Nous abordons le cadrage des problèmes de manière fondamentalement différente. Au lieu de traiter la gestion des ressources comme une suite de cases linéaires à cocher, nous la concevons comme une expérimentation active et évolutive, équilibrant une rigueur scientifique transparente et une agilité sur le terrain pour concevoir des flux de travail résilients.
Piliers Clés
Le cadre directeur de chacun de nos déploiements
- 01. Isoler l'Incertitude - Partir de la Décision Nous n'ignorons pas l'inconnu, nous l'isolons. Nous commençons par clarifier précisément la question opérationnelle, le risque ou la contrainte réglementaire qui importe le plus. Cela garantit que chaque modèle, pipeline de données ou flux de travail est explicitement conçu autour de choix réels à enjeux élevés plutôt que d'analyses abstraites.
- 02. Pensée Systémique des Paysages Complexes Les systèmes naturels et construits n'existent pas en vase clos. We analysons explicitement la propagation des perturbations, la manière dont les interventions déplacent le risque et l'interaction des flux de données à toutes les échelles. En évaluant ces boucles de rétroaction réciproques, nous veillons à ce que les solutions s'adaptent au terrain, à la végétation, aux limites des capteurs et aux réalités quotidiennes du terrain.
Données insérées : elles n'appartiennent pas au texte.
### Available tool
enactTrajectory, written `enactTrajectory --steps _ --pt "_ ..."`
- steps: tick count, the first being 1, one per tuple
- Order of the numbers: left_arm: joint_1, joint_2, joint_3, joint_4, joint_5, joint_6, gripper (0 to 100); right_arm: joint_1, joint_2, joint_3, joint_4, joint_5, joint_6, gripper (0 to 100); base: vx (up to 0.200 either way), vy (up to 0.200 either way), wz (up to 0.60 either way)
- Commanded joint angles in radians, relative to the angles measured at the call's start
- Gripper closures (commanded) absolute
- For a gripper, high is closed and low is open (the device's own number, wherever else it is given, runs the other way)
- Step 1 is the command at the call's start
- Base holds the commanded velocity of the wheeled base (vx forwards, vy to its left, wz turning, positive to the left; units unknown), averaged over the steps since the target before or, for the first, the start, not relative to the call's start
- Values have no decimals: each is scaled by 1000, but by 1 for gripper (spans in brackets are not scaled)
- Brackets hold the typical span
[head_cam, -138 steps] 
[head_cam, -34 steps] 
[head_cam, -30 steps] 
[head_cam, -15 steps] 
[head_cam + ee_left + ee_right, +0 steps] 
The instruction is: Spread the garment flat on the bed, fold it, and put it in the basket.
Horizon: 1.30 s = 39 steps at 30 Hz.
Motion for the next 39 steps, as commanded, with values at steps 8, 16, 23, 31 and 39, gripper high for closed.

- 03. Hypothèses Rigoureuses - Des Preuves Plutôt que des Hypothèses Nos travaux sont ancrés dans une science transparente et défendable, appuyée par plus de 30 articles révisés par les pairs. Nous intégrons des hypothèses claires et testables dans vos flux de travail, en insistant sur une traçabilité stricte, une validation rigoureuse et une incertitude quantifiée pour que vos choix reposent sur des preuves empiriques, non sur l'intuition. -
- 04. Cycles d'Apprentissage Itératifs - Boucler la Boucle Une donnée est inutile sans action. Inspirées de la gestion adaptative, nos interventions suivent une boucle d'apprentissage cyclique rigoureuse : Diagnostiquer → Concevoir → Tester → Affiner → Opérationnaliser. Nous déployons des modèles d'IA adaptatifs, tels que STEMS, SpeciesNet et SBW-AIDD - qui intègrent continuellement de nouvelles données de terrain pour améliorer dynamiquement la précision prédictive au fil du temps.
Valeur livrée
Des résultats fondés sur des données, dans des secteurs à enjeux élevés
Un aperçu visuel de la valeur que GeoClarET apporte à travers les secteurs.
- Des décennies de recherche distillées en outils décisionnels pratiques et défendables.
- Réduction de 60–70 % des efforts de relevés terrain grâce aux flux de travail UAV‑LiDAR (STEMS, STEMS‑SEG).
- Modèles d’IA adaptatifs (SBW‑AIDD, SpeciesNet) qui s’améliorent et se raffinent continuellement avec de nouvelles données.
- Plus de 5 outils opérationnels déployés avec succès et validés dans des environnements réels.
- Plus de 30 articles évalués par les pairs soutenant notre crédibilité scientifique et nos fondements méthodologiques.
- Plus de 38 M$ en R&D soutenue à travers des programmes nationaux et provinciaux.
Résilience Opérationnelle
Bâtir une capacité interne à long terme
En intégrant cette boucle itérative au cœur des activités de votre organisation, GeoClarET apporte la clarté là où elle est cruciale. Nous dépassons le stade de la simple conformité passive pour renforcer vos compétences internes, permettant à vos équipes de maîtriser leurs données, d'évaluer sereinement les technologies émergentes, de limiter les risques à long terme et d'agir en toute confiance opérationnelle et résilience.